- **Task to complete**
Could you output exactly the lines running from the one containing "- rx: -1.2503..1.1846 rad" to the final line of the listing below, leaving out pictures?

- **Data supplied**
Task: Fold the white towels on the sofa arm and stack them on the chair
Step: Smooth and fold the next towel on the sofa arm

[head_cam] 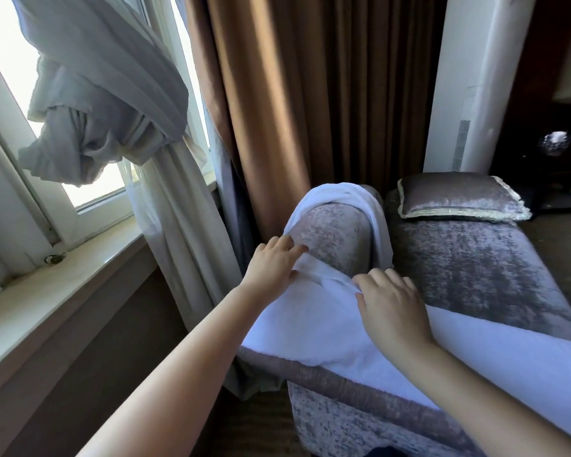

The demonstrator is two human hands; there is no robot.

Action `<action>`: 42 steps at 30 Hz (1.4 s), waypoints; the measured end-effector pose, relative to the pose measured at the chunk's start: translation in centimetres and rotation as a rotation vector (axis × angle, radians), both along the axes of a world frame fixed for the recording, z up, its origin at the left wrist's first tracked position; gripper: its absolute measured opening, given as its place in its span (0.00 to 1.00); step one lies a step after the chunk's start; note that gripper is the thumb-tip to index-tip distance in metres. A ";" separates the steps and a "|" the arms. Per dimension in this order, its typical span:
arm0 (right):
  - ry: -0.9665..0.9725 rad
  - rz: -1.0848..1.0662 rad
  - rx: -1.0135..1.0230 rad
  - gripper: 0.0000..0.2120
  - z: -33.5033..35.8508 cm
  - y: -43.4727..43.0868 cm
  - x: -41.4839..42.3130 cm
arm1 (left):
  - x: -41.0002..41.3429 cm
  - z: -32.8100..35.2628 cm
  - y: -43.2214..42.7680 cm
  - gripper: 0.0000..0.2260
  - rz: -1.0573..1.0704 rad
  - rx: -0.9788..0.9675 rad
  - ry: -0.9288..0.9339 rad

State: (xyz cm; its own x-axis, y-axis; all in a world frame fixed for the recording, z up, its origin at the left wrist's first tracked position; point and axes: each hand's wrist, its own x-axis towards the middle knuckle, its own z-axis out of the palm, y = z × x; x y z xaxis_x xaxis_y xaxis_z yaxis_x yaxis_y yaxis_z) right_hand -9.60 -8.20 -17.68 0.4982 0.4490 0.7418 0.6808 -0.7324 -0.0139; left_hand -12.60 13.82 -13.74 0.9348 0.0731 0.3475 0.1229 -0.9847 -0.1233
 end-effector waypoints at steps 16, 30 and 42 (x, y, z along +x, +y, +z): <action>0.005 0.571 -0.208 0.02 -3.1 -0.6 -3.9 | -11.1 -4.4 4.3 0.18 -0.092 0.223 -0.116; 0.003 0.329 -0.049 0.13 -3.7 -1.7 1.5 | -5.4 -3.4 0.3 0.13 0.213 -0.177 -0.320; 0.077 0.244 -0.116 0.16 -3.7 -1.8 1.5 | -2.4 -2.4 -0.4 0.09 0.533 -0.824 -0.358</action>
State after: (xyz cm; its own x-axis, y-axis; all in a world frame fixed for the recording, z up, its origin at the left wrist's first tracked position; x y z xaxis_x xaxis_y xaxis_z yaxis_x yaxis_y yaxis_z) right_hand -8.12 -10.03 -21.43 0.4177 0.6425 0.6425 0.8376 -0.5463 0.0018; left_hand -15.04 13.47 -16.18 0.5639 0.7862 0.2527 0.4632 -0.5545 0.6914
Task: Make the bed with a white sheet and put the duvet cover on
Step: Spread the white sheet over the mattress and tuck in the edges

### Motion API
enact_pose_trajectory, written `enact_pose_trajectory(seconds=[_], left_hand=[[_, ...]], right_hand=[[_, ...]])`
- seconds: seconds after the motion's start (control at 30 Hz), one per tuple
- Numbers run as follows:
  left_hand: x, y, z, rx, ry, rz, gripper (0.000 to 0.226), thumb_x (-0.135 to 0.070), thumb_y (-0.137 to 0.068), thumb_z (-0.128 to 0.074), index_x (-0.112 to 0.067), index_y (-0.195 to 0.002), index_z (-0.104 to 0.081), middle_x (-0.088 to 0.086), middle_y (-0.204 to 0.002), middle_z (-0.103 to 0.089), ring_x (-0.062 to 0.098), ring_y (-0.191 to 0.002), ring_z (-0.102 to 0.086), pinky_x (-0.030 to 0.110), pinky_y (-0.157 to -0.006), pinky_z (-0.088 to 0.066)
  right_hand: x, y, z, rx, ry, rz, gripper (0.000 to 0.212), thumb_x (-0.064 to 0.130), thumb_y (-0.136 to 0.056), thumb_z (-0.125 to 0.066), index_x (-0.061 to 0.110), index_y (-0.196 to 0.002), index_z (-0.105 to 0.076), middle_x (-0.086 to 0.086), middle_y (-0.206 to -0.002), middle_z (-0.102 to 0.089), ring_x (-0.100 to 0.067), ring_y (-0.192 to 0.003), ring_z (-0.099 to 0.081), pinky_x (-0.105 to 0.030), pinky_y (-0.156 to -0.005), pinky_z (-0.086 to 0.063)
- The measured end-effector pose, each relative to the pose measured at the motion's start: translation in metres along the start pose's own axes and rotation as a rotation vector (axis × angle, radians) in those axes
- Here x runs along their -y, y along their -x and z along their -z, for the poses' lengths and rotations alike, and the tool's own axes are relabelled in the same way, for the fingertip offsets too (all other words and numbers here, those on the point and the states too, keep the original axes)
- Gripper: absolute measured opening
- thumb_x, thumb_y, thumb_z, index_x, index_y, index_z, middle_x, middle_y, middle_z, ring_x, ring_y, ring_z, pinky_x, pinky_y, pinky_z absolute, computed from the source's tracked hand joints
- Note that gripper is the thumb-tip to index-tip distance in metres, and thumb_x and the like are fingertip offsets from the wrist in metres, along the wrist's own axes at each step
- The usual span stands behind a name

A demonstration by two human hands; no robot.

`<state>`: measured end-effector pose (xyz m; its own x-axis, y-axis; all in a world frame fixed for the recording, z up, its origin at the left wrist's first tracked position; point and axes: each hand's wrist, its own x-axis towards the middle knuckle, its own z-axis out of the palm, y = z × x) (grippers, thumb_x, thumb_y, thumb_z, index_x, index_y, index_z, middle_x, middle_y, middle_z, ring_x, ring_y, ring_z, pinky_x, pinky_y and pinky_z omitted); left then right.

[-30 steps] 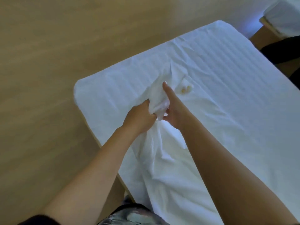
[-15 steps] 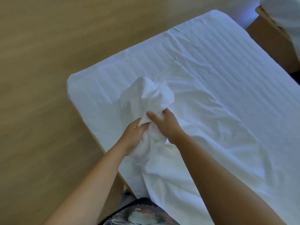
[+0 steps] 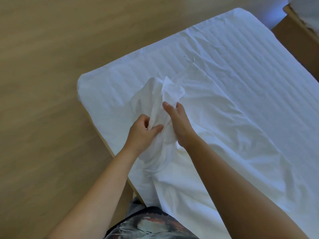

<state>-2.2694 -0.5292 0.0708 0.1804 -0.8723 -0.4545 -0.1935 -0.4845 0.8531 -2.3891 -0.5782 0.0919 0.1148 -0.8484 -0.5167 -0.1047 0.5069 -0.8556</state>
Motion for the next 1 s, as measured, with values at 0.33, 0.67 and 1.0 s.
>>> enact_pose_trajectory(seconds=[0.33, 0.67, 1.0], left_hand=[[0.001, -0.014, 0.022, -0.289, 0.35, 0.207, 0.034, -0.021, -0.09, -0.057, -0.017, -0.057, -0.046, 0.001, -0.053, -0.046, 0.013, -0.046, -0.04, 0.029, -0.054, -0.032], [0.0, 0.0, 0.007, -0.013, 0.3, 0.164, 0.011, -0.014, -0.085, -0.067, -0.016, -0.075, -0.065, 0.004, -0.072, -0.066, 0.017, -0.064, -0.062, 0.029, -0.057, -0.051], [0.055, -0.028, 0.07, -0.64, 0.031, 0.365, 0.04, -0.004, -0.075, -0.061, -0.007, -0.112, -0.048, 0.006, -0.104, -0.054, 0.03, -0.102, -0.054, 0.032, -0.075, -0.044]], right_hand=[[-0.006, -0.008, 0.0, -0.316, 0.132, 0.067, 0.034, -0.002, -0.087, -0.035, 0.011, -0.101, -0.062, -0.003, -0.093, -0.06, -0.017, -0.079, -0.056, -0.024, -0.069, -0.047], [-0.01, -0.009, -0.031, -0.086, 0.285, -0.014, 0.038, 0.013, -0.086, -0.054, 0.014, -0.124, -0.053, 0.001, -0.105, -0.061, -0.022, -0.101, -0.059, -0.031, -0.079, -0.049], [-0.026, -0.012, -0.003, -0.196, 0.442, 0.018, 0.043, 0.004, -0.088, -0.04, 0.009, -0.131, -0.048, -0.012, -0.125, -0.056, -0.029, -0.114, -0.052, -0.042, -0.099, -0.043]])
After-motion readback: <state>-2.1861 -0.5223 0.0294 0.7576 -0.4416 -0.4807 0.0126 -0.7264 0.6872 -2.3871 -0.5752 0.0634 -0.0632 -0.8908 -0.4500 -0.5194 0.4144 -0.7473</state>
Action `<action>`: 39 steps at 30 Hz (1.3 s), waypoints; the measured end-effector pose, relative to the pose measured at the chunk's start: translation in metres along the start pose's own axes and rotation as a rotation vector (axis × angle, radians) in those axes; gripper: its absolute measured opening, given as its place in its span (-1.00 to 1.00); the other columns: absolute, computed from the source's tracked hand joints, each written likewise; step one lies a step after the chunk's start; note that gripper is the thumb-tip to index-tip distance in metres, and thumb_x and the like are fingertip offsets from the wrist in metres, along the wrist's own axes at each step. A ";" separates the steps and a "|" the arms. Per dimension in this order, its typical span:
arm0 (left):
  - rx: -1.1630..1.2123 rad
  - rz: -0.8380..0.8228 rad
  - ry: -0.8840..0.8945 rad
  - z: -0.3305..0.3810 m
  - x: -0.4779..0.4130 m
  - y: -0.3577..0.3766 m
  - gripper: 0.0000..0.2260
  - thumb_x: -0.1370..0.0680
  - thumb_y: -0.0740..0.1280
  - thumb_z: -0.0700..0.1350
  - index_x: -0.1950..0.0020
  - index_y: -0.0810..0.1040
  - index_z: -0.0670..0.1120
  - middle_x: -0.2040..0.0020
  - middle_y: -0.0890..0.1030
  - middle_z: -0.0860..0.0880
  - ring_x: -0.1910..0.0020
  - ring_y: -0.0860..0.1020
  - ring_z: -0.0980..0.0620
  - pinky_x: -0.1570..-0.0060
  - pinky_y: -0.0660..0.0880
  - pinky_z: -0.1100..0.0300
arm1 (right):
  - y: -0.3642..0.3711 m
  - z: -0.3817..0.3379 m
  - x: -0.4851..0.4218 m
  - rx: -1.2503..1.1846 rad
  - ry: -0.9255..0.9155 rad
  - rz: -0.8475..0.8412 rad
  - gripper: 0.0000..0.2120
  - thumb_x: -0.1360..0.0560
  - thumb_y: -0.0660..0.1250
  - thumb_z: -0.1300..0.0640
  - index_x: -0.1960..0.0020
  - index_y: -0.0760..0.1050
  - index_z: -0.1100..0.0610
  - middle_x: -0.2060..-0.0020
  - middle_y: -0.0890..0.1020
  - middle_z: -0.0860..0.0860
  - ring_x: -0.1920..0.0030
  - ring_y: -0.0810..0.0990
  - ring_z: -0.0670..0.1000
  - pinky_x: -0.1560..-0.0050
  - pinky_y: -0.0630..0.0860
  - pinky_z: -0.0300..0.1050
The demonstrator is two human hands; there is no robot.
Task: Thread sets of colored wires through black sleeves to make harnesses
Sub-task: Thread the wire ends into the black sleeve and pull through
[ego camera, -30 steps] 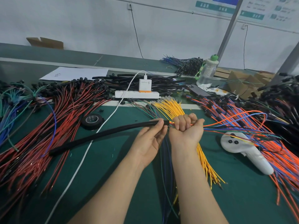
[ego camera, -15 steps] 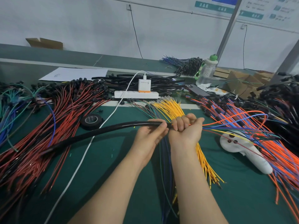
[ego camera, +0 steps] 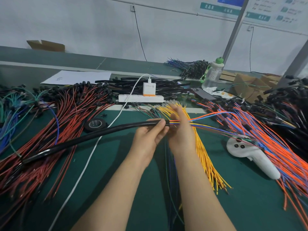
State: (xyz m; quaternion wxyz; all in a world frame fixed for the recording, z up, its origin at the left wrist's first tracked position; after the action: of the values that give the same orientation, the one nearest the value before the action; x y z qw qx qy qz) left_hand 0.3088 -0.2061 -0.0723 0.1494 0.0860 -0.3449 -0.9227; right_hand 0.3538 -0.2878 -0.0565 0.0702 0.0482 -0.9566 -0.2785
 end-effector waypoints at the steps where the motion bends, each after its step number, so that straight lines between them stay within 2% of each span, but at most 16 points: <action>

- **Worked solution**
  - rx: -1.2503..1.1846 rad
  - ry: -0.9255..0.9155 rad
  - rz: -0.8475..0.8412 rad
  - gripper: 0.0000..0.2120
  - thumb_x: -0.1360..0.0560
  - thumb_y: -0.0660..0.1250
  - thumb_z: -0.1300..0.0640
  - index_x: -0.1960..0.0020
  - index_y: -0.0760..0.1050
  - index_z: -0.1100..0.0610
  - middle_x: -0.2060..-0.0020
  - middle_y: -0.0890..0.1020
  - middle_z: -0.0860..0.0860
  - ring_x: -0.1920..0.0030
  - ring_y: -0.0810..0.0990
  - ring_z: -0.0670..0.1000
  - pinky_x: -0.1560..-0.0050
  - pinky_y: -0.0630..0.0860
  - pinky_z: -0.0300..0.1050
The demonstrator is two human hands; there is no robot.
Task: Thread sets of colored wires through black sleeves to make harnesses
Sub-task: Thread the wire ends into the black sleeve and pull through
[ego camera, -30 steps] 
[ego camera, -15 steps] 
[ego camera, +0 steps] 
State: (xyz m; quaternion wxyz; all in a world frame fixed for the recording, z up, its origin at the left wrist's first tracked position; after the action: of the values that give the same orientation, the one nearest the value before the action; x y z qw qx qy qz) left_hand 0.3088 -0.2061 -0.0723 0.1494 0.0860 -0.3449 -0.9227; right_hand 0.3538 -0.2878 -0.0565 0.0702 0.0482 -0.9566 -0.2785
 end-effector waypoints at the steps where the motion bends, each after its step number, so that straight lines between them stay within 2% of each span, but at most 16 points: <action>

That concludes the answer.